> **WORK ITEM**: This exercise asks for a copy of each line in the records below with the word "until" in it.
(Beginning of EXCERPTED DATA)
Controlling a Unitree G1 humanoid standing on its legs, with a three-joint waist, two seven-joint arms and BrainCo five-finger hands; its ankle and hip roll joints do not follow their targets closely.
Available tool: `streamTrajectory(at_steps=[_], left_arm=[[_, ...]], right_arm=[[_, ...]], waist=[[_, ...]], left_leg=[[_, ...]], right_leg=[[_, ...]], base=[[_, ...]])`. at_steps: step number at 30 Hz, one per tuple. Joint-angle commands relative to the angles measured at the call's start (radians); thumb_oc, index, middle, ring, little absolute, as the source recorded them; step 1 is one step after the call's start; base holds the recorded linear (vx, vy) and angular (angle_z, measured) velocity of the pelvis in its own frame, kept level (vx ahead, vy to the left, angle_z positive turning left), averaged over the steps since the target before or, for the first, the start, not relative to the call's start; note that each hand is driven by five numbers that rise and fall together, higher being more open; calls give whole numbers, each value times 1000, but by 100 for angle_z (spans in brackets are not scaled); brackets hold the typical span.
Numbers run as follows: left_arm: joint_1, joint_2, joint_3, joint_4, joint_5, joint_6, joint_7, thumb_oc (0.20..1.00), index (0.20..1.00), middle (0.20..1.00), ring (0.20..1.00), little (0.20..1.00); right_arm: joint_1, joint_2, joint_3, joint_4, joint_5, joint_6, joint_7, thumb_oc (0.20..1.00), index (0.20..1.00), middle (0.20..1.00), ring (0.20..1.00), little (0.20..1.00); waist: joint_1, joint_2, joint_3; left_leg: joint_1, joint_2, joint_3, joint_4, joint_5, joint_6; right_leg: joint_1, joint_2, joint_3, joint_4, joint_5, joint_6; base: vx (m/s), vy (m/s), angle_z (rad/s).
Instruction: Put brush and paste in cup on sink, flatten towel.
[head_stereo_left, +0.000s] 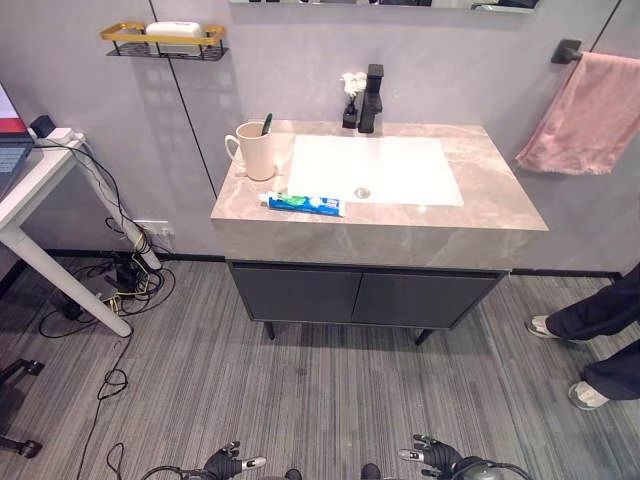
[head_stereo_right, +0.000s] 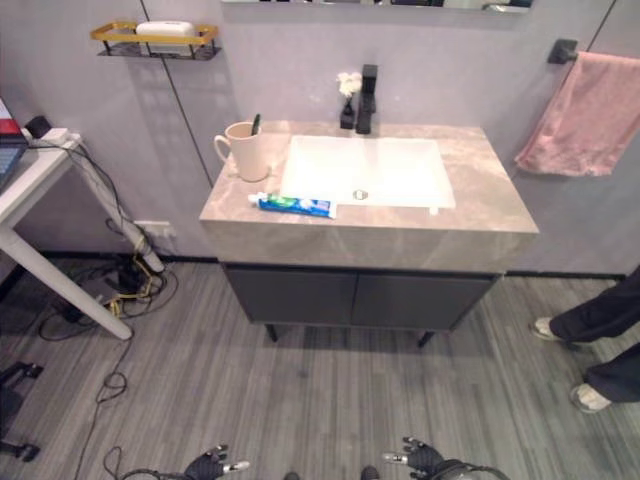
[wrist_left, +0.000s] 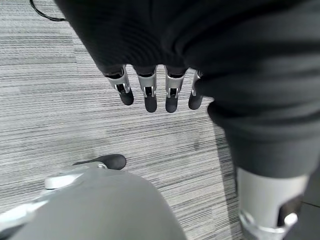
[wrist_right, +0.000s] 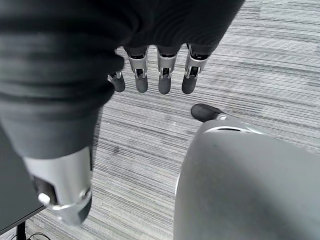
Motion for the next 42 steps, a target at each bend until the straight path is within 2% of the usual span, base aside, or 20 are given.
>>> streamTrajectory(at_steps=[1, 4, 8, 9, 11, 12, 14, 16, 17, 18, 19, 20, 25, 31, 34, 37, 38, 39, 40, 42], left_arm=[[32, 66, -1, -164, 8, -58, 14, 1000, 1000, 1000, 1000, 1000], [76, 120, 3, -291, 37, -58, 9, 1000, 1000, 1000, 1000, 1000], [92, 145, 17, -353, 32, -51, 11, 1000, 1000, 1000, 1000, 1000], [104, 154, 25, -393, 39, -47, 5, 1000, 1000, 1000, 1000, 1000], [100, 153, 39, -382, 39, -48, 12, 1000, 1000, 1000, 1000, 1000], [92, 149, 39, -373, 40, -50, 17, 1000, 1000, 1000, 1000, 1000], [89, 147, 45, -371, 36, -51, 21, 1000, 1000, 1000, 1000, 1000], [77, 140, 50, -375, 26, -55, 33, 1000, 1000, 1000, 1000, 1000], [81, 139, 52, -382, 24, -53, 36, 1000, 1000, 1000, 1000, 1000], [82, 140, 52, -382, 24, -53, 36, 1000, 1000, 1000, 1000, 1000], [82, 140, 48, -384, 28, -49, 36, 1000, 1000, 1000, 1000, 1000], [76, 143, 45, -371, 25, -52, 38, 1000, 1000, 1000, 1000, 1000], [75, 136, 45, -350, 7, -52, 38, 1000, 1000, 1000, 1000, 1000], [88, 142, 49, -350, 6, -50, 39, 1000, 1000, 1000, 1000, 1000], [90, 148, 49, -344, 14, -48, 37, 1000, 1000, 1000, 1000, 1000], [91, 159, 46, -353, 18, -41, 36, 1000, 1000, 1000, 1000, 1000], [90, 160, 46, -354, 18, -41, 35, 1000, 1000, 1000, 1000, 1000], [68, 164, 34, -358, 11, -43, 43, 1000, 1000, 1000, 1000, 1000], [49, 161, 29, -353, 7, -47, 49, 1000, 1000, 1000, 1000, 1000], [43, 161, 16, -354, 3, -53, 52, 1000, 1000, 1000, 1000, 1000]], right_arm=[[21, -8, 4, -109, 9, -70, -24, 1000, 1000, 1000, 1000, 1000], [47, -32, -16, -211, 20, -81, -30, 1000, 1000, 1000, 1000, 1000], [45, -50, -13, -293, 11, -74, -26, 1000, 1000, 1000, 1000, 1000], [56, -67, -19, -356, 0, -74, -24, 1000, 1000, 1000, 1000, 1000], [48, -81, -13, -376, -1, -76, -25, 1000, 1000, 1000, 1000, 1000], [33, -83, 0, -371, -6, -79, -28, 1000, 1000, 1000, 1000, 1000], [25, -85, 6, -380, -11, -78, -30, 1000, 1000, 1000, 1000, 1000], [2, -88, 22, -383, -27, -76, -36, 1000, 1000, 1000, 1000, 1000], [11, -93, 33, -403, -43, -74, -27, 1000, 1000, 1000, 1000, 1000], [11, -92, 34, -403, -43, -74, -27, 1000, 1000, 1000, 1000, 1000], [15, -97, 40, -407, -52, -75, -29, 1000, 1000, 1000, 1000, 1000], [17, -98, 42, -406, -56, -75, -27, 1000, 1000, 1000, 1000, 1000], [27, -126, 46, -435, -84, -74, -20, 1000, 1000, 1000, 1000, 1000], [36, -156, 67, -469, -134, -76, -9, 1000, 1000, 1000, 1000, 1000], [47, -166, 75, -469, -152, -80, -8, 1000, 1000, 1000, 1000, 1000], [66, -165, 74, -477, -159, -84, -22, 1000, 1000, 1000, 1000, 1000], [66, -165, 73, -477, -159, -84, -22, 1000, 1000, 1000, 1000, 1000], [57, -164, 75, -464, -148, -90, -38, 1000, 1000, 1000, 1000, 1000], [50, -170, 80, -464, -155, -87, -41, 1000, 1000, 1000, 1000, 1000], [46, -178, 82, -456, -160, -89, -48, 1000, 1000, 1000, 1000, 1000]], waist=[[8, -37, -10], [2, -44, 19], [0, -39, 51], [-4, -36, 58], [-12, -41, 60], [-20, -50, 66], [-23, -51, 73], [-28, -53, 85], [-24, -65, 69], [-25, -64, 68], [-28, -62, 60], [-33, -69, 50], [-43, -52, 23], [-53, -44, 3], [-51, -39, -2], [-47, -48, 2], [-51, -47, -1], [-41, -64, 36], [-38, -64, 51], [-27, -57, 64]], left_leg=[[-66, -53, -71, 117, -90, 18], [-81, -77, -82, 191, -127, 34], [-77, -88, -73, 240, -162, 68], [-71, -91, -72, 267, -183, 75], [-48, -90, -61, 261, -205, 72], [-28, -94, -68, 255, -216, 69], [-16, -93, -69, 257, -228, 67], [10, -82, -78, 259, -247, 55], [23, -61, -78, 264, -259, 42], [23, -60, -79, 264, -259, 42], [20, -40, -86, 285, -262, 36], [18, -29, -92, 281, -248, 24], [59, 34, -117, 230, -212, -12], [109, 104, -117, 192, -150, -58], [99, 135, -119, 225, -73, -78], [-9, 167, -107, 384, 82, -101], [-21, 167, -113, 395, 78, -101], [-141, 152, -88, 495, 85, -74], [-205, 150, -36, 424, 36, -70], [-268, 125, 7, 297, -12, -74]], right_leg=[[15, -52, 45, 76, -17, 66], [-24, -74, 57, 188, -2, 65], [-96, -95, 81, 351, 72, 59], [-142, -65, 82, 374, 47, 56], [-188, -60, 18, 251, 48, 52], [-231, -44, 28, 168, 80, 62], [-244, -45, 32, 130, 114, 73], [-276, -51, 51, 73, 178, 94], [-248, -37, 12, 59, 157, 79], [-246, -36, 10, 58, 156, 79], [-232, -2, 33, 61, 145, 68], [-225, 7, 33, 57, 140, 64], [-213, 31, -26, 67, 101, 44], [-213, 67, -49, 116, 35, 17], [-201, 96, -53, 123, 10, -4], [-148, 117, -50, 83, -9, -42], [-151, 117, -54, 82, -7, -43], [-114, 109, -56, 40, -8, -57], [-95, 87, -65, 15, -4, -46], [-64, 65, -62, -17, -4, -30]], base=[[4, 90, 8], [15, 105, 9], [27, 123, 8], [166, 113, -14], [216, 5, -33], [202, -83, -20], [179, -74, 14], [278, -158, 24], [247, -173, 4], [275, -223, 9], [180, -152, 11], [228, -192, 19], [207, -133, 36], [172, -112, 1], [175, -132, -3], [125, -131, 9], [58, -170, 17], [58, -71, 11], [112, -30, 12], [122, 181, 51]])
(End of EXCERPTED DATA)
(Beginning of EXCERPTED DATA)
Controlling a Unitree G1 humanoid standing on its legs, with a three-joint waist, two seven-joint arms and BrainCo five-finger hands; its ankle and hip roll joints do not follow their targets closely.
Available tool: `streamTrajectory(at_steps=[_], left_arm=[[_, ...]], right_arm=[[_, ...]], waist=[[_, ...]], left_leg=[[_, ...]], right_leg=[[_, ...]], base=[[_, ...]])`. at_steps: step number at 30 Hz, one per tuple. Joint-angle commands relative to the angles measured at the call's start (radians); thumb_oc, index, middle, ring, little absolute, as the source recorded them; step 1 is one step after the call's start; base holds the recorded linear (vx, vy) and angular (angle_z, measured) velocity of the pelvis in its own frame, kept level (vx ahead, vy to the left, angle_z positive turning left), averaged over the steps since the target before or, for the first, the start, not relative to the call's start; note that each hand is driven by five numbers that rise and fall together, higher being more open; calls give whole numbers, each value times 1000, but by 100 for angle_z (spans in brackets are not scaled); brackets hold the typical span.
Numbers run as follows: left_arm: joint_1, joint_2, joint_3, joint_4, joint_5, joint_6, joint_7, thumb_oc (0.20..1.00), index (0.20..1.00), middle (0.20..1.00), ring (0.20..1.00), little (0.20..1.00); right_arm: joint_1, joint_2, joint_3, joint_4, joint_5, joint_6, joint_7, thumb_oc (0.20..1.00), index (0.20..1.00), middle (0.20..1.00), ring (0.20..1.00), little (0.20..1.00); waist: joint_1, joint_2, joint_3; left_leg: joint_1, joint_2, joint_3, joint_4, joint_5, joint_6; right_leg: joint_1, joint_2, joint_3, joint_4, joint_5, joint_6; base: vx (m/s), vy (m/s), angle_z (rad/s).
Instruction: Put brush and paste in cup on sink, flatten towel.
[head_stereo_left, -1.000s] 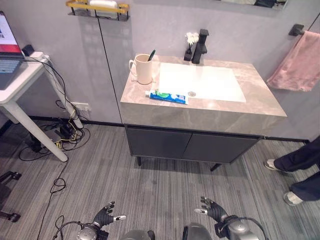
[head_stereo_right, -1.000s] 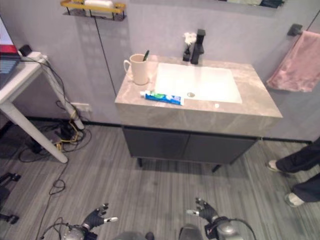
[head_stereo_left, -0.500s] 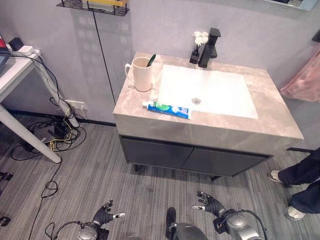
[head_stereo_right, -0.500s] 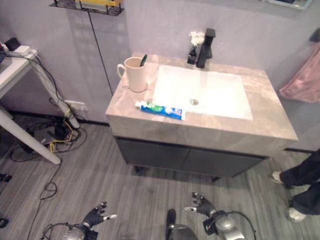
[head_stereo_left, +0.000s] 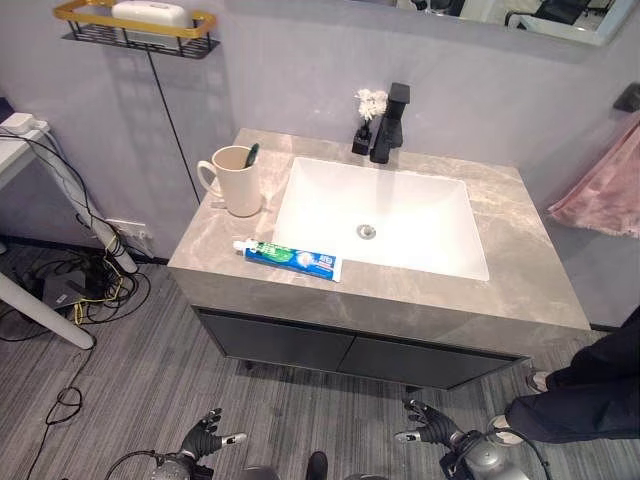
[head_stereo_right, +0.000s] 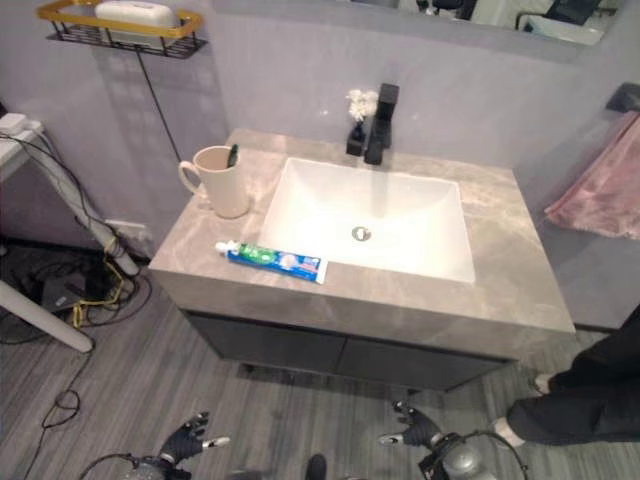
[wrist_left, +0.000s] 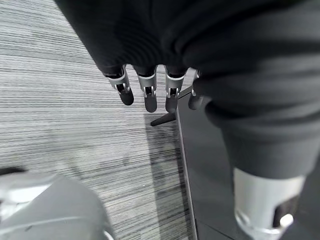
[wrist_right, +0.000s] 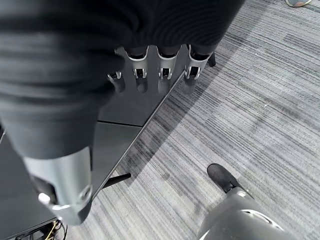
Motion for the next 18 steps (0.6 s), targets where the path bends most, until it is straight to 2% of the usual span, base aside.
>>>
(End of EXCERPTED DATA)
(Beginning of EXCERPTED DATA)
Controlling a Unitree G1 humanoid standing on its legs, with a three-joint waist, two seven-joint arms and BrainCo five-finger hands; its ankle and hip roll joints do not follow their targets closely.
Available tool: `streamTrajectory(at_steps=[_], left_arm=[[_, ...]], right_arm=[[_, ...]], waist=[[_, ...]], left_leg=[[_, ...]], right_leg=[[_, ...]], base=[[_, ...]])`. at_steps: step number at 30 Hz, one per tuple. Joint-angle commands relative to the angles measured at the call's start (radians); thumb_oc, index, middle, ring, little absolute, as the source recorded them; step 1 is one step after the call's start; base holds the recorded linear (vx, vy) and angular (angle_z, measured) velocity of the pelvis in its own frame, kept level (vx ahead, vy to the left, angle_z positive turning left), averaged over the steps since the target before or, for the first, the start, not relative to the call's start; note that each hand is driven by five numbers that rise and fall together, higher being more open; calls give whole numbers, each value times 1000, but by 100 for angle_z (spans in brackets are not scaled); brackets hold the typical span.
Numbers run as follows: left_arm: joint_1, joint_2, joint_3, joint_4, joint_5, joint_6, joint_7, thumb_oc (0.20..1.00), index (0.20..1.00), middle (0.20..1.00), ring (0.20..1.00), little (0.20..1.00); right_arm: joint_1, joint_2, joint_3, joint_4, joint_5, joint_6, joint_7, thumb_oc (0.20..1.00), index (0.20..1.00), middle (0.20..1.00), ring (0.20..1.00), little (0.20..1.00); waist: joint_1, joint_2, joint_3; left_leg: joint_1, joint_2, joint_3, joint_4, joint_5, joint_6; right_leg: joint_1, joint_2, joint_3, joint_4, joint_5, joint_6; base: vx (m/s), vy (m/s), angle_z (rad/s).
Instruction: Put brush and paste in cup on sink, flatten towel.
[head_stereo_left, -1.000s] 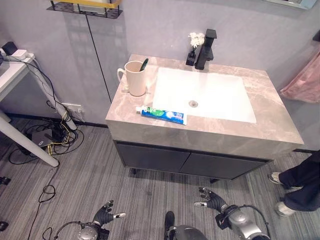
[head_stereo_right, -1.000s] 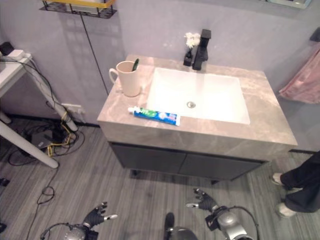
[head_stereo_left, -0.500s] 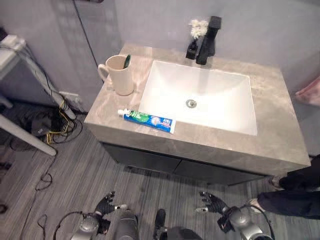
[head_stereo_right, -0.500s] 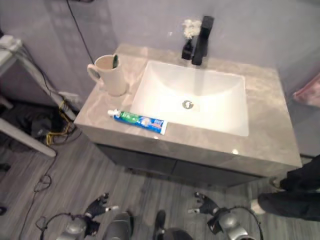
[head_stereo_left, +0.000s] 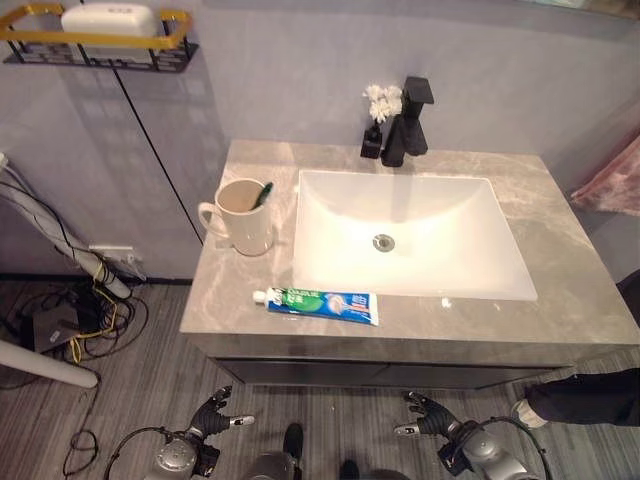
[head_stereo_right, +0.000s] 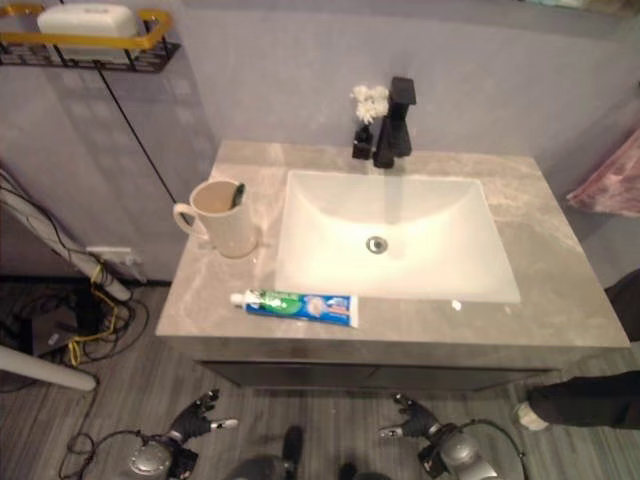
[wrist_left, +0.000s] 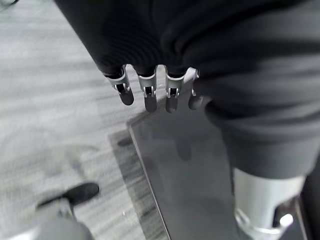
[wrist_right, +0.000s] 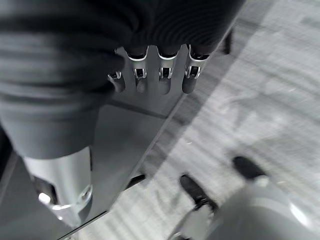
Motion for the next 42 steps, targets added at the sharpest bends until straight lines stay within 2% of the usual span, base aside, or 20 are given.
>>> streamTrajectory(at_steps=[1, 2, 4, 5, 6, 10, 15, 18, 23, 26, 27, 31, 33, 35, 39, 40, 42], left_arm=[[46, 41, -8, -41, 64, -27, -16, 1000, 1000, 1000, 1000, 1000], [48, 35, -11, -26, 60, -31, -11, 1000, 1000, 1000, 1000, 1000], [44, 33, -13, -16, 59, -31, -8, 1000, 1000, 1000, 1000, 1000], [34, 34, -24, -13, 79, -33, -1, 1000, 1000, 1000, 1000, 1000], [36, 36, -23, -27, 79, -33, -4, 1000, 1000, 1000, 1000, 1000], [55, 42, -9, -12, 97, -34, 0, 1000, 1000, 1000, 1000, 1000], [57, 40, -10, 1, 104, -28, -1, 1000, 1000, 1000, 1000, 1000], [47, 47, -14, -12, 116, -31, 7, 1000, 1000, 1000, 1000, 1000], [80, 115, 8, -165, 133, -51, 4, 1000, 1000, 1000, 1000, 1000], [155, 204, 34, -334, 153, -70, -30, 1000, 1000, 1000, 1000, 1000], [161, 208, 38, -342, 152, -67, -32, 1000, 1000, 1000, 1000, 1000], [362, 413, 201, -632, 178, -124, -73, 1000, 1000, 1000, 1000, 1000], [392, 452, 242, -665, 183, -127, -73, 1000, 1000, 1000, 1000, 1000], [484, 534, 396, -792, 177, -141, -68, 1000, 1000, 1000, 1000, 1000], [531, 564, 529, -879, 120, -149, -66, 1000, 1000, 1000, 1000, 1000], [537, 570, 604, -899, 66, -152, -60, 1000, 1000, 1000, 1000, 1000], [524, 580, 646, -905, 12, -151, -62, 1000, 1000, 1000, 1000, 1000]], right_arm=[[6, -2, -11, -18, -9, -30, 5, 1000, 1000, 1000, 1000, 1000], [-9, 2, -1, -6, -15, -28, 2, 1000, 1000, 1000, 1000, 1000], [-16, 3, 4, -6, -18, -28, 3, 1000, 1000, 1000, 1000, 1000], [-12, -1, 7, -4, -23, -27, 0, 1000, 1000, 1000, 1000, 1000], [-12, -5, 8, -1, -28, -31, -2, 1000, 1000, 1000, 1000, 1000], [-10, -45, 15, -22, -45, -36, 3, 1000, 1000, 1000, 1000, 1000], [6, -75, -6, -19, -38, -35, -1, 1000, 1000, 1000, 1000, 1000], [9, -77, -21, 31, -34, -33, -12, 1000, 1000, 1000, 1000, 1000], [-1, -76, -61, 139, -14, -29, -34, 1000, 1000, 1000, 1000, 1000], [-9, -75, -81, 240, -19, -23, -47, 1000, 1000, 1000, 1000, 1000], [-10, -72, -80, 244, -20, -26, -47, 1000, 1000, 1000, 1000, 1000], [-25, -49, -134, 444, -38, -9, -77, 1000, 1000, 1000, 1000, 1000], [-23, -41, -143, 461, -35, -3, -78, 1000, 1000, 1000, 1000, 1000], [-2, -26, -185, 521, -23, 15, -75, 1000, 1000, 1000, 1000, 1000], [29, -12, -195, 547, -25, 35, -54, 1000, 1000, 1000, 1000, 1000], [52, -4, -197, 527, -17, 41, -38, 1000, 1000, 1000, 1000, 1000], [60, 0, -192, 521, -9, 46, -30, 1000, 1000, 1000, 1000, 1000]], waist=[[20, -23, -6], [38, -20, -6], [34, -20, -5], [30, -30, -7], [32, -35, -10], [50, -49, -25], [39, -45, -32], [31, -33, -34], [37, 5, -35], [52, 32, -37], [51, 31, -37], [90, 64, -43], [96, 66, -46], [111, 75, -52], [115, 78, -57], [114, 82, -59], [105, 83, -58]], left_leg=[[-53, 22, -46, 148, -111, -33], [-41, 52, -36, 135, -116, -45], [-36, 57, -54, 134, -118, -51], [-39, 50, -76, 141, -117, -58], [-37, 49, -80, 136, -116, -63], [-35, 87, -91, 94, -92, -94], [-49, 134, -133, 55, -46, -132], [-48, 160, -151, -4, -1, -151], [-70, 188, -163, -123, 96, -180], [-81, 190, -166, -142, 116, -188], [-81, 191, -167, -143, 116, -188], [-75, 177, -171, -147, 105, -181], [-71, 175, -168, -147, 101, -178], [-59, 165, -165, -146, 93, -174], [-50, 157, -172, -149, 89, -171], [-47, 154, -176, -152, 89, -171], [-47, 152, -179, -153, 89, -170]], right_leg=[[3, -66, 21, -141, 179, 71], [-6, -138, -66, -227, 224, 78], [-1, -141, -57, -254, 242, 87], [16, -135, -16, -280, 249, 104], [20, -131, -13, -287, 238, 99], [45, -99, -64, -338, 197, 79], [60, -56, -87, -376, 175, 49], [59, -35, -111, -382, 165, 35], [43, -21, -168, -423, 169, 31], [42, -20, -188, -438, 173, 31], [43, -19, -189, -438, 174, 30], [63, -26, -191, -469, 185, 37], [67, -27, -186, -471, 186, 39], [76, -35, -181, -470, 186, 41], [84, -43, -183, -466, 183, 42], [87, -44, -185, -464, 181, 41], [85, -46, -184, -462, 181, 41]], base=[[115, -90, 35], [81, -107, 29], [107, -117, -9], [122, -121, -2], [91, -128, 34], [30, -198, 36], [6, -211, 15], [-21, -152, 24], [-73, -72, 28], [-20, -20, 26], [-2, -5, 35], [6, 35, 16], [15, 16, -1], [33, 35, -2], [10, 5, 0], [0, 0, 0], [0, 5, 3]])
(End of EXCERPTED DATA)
> **ANSWER TO THE PROBLEM**:
Motion for the next 42 steps, a target at each bend until the straight path is within 2% of the usual span, base aside, or 20 are given.
Motion for the next 18 steps (0.6 s), targets where the path bends most, until it is straight to 2% of the usual span, base aside.
Motion for the next 42 steps, targets added at the sharpest bends until straight lines stay within 2% of the usual span, base aside, or 20 are given.

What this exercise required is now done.